Subscribe to mailing list

Get notified when we have new updates or new posts!

Subscribe Unicorn Data Science cover image
jen@unicornds.org profile image jen@unicornds.org

Why Data Scientists Should Try Advent of Code

Advent of Code (AoC) is a daily coding challenge that happens in December. It's probably the most joyful and effective way to level up your coding skill!

Why Data Scientists Should Try Advent of Code
Photo by Anna Zhynhel / Unsplash

We are just a few days away from December. And when midnight December 1st EST arrives, another round of the annual tradition of Advent of Code will begin anew. I'm beyond thrilled!

This will be my second year taking on the Advent of Code (AoC) challenges, and my journey into this world was quite fortuitous.

Last year around this time, I was attending the Recurse Center (which is another thing Data Scientists should consider; more on that in a future post!). As December approached, I started hearing murmurs about "AoC". Fellow attendees shared their excitement and strategies for tackling the upcoming challenges. When December 1st arrived, the community erupted with animated discussions about each day's problems and solutions.

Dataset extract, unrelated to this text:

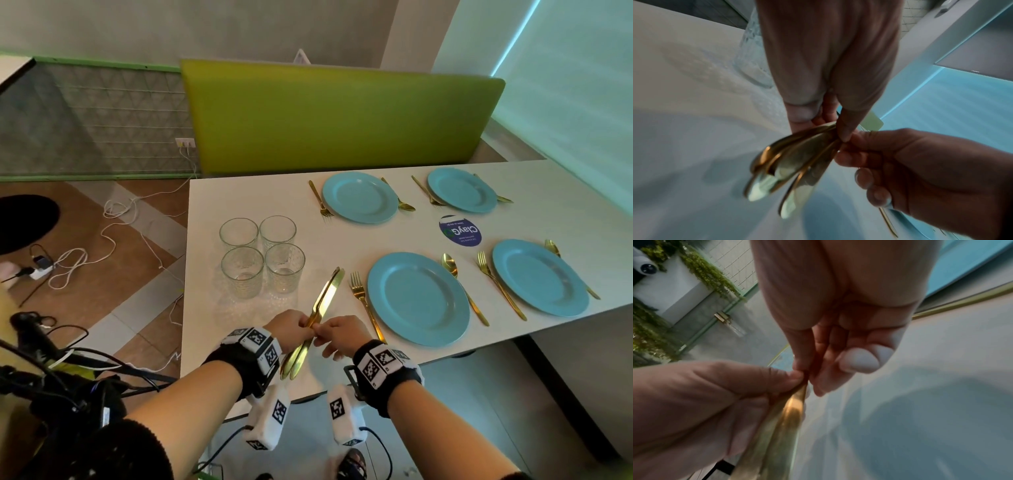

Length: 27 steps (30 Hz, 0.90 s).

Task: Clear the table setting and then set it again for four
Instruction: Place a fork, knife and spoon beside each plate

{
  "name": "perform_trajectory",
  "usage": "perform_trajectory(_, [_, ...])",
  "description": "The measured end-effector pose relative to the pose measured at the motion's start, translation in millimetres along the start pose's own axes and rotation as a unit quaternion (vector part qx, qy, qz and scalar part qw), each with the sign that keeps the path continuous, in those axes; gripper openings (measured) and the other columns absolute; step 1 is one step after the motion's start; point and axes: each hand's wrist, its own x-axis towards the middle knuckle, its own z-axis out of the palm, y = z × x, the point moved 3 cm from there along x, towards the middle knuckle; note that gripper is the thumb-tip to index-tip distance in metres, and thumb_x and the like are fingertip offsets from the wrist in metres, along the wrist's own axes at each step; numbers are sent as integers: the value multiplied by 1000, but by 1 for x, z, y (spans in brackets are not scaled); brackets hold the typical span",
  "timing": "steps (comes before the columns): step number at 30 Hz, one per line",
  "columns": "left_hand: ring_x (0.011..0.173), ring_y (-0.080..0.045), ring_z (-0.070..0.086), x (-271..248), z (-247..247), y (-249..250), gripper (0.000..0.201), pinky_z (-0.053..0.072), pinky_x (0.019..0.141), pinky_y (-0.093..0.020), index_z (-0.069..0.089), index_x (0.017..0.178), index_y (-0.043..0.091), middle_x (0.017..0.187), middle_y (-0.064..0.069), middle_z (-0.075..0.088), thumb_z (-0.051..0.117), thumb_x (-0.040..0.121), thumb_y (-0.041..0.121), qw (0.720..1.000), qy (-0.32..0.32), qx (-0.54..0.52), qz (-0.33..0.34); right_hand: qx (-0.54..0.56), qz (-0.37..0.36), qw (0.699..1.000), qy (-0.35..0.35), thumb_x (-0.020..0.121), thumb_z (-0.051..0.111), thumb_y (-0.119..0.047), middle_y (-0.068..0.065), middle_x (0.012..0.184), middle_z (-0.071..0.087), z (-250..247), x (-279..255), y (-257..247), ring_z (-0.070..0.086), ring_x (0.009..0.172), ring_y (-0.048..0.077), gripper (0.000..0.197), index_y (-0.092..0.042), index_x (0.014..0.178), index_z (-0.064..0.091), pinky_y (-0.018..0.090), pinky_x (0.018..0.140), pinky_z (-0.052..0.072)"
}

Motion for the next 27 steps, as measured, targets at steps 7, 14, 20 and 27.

Coming from Data Science, I had never encountered "AoC" before (though I could at least deduce from context it wasn't about the esteemed congress member). It took me a few days to work up the courage, but I finally learned from fellow Recursers that it's an annual holiday-themed programming challenge: each day brings a new problem that you can solve in any programming language you choose.

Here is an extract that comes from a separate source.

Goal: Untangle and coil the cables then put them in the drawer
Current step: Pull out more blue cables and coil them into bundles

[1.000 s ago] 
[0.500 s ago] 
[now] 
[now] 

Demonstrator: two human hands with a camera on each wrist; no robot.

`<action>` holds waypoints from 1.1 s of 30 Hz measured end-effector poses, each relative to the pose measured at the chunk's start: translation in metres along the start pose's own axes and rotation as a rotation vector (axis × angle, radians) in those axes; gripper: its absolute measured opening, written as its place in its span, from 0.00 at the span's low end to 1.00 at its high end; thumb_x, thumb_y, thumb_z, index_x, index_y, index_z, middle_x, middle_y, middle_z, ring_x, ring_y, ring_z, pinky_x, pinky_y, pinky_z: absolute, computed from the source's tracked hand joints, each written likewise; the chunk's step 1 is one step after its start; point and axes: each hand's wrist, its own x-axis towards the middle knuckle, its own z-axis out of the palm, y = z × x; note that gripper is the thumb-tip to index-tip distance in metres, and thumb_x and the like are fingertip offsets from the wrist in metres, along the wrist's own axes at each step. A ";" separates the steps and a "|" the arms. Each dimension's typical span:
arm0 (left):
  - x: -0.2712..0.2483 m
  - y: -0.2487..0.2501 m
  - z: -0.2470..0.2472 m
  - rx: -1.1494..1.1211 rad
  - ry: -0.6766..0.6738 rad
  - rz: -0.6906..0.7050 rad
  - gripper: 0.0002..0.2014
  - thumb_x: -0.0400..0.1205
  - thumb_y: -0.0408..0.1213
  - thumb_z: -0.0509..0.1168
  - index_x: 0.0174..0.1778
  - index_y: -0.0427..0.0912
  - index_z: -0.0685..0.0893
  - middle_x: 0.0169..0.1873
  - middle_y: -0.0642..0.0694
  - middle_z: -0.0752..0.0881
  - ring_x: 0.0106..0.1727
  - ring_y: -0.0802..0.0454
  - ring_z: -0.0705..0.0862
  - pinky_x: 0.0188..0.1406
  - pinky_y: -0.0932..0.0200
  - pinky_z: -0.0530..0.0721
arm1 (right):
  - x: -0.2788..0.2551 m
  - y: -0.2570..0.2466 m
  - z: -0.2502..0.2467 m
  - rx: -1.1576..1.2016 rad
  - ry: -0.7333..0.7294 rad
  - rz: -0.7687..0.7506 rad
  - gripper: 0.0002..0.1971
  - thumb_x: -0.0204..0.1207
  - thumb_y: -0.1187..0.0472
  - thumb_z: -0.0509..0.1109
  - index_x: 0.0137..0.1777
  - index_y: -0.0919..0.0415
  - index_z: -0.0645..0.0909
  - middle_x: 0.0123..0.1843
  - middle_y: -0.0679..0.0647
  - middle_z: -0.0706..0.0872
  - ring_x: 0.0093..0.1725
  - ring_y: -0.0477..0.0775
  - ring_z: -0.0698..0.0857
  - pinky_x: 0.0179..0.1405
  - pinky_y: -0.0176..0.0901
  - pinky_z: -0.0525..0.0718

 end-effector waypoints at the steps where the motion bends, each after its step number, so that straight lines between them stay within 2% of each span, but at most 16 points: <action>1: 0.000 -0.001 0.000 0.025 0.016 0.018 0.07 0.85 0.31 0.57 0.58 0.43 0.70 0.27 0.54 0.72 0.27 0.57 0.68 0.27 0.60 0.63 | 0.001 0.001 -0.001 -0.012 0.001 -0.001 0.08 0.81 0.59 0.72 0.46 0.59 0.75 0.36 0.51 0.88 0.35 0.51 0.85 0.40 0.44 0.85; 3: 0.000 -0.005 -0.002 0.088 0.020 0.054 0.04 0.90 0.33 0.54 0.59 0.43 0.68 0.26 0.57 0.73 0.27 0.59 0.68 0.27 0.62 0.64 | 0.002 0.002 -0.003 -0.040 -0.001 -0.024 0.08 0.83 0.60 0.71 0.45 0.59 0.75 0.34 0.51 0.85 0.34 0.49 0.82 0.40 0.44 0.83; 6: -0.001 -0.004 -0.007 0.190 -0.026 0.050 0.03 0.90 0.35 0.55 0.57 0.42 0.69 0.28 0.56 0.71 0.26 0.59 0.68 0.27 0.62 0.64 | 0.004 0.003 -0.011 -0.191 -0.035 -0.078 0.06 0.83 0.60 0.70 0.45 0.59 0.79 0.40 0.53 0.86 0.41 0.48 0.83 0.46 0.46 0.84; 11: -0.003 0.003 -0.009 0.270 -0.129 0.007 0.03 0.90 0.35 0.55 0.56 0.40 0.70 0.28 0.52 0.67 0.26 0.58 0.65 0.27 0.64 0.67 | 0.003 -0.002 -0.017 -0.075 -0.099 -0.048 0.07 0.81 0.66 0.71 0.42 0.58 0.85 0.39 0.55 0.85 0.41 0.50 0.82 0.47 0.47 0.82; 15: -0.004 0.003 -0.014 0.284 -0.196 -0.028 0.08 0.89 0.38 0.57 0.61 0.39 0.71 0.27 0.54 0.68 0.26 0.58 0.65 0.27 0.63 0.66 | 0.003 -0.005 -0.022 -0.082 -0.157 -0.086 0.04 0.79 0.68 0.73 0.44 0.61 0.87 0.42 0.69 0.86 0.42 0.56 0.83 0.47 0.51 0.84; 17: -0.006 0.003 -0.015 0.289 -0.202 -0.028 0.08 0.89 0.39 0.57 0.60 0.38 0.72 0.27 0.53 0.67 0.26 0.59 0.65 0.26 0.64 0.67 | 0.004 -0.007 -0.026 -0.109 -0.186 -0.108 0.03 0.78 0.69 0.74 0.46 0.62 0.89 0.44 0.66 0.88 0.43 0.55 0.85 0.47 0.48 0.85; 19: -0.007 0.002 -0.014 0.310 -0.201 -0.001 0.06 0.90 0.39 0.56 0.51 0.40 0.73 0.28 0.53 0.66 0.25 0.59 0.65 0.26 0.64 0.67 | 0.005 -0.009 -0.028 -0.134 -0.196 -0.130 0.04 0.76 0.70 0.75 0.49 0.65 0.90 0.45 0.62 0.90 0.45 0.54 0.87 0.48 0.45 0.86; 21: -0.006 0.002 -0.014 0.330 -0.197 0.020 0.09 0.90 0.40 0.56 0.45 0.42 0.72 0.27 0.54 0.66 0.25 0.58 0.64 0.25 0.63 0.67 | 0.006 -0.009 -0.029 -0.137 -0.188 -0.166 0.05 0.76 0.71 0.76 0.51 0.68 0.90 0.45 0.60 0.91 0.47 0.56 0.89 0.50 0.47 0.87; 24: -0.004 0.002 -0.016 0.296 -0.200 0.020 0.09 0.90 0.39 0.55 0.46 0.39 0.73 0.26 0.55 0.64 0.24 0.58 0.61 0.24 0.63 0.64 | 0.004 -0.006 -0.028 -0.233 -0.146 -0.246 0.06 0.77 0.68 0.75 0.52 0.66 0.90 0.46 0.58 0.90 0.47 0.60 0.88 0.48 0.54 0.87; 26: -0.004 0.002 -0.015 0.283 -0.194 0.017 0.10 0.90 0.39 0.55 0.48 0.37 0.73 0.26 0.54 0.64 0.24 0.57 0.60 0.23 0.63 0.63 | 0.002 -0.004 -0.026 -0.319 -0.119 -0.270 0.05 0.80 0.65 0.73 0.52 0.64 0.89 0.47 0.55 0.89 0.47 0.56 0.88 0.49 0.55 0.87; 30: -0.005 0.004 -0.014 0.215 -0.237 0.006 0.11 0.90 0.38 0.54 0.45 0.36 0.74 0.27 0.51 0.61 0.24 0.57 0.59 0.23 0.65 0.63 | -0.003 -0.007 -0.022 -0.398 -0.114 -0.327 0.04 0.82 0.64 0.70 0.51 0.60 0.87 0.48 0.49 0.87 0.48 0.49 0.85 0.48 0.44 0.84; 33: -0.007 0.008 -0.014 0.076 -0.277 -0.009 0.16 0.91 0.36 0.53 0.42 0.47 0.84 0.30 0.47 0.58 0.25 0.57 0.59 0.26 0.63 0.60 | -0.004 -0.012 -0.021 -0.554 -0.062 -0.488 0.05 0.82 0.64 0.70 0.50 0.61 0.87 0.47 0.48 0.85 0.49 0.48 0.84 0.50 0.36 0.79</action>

The date I properly discovered AoC was Dec. 4th, 2023. And what followed was two months (yes, beyond December!) of complete obsession with coding challenges. I was hooked. Some days, I could barely peel myself away from the computer. After completing each day's challenge, I found myself diving into problems from previous AoC years. At some point, several Recursers pointed me toward Project Euler, a collection of mathematically-focused programming challenges. Naturally, I jumped into those too.

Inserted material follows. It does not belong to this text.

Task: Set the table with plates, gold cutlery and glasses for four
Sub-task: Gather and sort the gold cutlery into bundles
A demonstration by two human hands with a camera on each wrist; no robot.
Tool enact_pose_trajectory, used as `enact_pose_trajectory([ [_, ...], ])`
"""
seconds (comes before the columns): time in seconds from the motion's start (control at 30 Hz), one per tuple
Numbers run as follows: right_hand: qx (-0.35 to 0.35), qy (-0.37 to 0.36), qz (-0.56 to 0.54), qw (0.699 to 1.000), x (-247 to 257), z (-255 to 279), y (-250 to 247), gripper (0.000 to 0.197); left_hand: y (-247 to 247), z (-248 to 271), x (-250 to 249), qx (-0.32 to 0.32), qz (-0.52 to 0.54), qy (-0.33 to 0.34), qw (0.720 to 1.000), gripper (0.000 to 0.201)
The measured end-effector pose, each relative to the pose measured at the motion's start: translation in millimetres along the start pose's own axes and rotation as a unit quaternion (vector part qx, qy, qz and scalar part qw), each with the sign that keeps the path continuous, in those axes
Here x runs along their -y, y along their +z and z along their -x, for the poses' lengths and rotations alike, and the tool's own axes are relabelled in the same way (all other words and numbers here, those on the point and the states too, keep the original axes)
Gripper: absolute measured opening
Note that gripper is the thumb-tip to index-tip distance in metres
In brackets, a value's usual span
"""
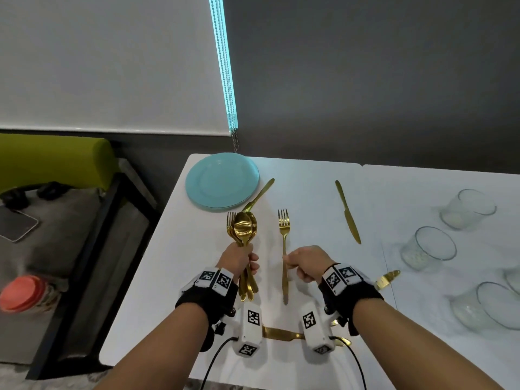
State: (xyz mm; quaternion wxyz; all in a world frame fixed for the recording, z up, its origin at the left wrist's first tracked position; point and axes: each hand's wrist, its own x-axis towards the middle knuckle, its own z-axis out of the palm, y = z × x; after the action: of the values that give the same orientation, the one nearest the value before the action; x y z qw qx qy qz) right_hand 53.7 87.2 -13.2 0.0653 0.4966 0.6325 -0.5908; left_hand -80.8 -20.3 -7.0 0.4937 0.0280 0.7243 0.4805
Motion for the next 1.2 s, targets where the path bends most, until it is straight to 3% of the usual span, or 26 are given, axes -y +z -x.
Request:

For both AoC and Project Euler, I used Python. While I'd been coding in Python for years - building everything from data analysis pipelines to production machine learning systems - these two months of intense problem-solving addiction taught me so much. The experience was like a high-intensity, maximum-joy training camp for Python skills. Here's what I learned along the way.

ABT: Always Be Testing

For my very first few AoC problems, I read the questions and immediately dived in. I wrote up the code, got an answer, and submitted it. If it's wrong, I tried to find the problem and tried again, hoping for the best.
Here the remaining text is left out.